▶ **Work instructions**: What lines below hold the string "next"? Copy them all.

▶ **Data for review**:
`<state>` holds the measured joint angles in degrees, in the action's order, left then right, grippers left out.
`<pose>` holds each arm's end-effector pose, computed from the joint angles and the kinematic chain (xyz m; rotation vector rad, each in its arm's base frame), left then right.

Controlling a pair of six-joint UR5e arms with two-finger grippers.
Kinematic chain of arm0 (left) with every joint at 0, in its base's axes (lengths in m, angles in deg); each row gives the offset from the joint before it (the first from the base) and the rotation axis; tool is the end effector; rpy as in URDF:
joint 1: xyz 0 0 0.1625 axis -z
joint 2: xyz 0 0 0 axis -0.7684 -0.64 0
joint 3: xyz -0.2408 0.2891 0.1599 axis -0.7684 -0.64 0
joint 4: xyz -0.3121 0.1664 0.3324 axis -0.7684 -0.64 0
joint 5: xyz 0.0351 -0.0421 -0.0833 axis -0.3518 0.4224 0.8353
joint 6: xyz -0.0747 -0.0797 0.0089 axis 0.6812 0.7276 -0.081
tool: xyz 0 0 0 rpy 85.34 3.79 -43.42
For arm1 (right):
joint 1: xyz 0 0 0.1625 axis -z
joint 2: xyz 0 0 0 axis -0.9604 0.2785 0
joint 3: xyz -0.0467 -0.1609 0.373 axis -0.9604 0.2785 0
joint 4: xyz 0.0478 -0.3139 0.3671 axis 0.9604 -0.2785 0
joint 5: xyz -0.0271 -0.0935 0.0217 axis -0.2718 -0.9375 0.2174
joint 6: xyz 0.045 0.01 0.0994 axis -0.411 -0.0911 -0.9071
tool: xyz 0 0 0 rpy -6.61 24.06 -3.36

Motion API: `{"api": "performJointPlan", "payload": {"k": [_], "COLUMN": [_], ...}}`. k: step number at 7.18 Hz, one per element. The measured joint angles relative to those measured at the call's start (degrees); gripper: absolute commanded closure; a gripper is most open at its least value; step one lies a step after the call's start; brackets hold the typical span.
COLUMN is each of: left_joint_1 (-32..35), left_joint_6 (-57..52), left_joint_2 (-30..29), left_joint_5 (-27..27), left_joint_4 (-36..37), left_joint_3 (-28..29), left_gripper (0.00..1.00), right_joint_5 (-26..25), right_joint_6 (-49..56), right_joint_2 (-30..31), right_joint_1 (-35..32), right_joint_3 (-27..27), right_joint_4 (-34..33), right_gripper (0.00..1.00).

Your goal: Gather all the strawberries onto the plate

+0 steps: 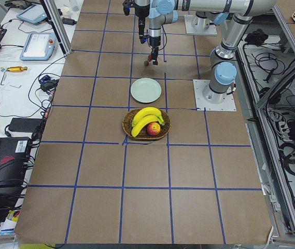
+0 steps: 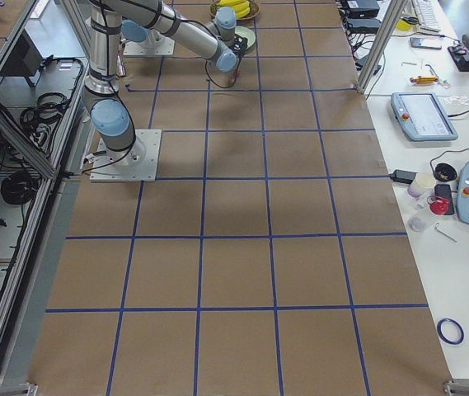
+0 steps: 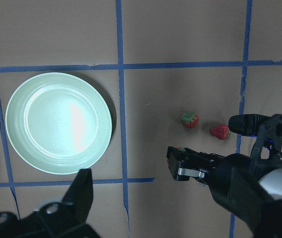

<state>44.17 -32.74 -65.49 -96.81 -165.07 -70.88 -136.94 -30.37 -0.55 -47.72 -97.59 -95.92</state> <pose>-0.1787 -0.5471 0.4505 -0.0077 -3.1097 0.0483 0.4669 -0.4293 0.1142 0.3216 2.7185 0.1355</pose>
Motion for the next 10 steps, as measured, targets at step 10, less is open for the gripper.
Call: {"api": "performJointPlan", "payload": {"k": [10], "left_joint_1": [-0.34], "left_joint_6": [0.04], "left_joint_2": [0.07], "left_joint_5": [0.01], "left_joint_4": [-0.07], "left_joint_3": [0.0], "left_gripper": [0.0], "right_joint_5": [-18.23], "right_joint_6": [19.9], "right_joint_2": [14.88], "right_joint_1": [13.61], "right_joint_3": [-0.75], "right_joint_4": [22.51], "right_gripper": [0.0]}}
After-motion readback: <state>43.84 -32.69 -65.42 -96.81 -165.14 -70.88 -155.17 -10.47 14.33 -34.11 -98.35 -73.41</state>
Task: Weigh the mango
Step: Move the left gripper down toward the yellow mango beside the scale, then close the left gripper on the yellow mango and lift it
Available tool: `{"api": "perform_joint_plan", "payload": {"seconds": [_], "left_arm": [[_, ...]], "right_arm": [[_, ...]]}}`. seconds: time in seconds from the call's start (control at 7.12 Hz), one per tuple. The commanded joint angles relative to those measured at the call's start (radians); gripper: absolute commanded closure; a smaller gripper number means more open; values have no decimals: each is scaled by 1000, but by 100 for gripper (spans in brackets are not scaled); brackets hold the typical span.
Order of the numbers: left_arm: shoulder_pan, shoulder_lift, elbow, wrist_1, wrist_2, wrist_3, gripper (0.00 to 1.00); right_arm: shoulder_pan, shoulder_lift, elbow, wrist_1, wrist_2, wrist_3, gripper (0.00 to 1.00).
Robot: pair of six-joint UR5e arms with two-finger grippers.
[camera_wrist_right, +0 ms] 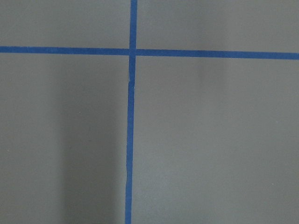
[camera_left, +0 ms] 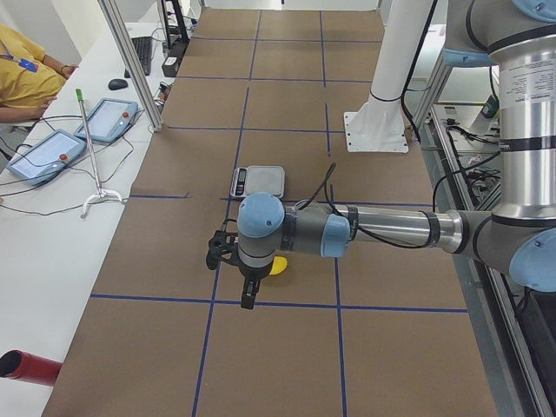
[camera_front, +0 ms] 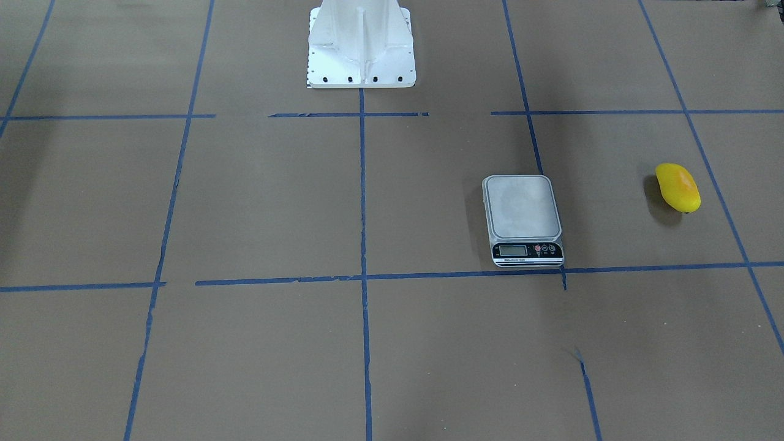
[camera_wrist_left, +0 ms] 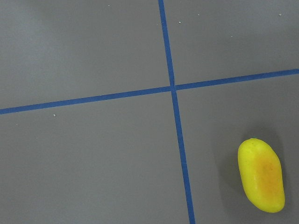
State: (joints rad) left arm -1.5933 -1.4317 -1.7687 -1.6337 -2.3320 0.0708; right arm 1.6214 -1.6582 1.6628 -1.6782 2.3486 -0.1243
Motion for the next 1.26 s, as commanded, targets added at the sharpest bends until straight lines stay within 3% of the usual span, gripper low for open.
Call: {"api": "perform_joint_plan", "payload": {"seconds": [0.0,0.28,0.56,1.12], "left_arm": [[164,-9,12,-123,2,-203,0],[364,-4,26,-346,16,-534,0],[479,-7,108,-495,70,-703,0],[559,-59,219,-546,108,-775,0]], "right_arm": [[0,0,0,0,0,0,0],[0,0,0,0,0,0,0],[0,0,0,0,0,0,0],[0,0,0,0,0,0,0]]}}
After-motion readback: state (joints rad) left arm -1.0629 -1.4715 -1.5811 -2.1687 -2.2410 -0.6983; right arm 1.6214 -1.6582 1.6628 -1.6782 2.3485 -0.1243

▶ **Result below**:
Motion for the next 10 steps, as measured, targets at step 10, less is open for the gripper.
Motion for the next 1.26 s, as commanded, targets added at the sharpest bends until straight lines stay within 3% of the usual span, gripper low for open.

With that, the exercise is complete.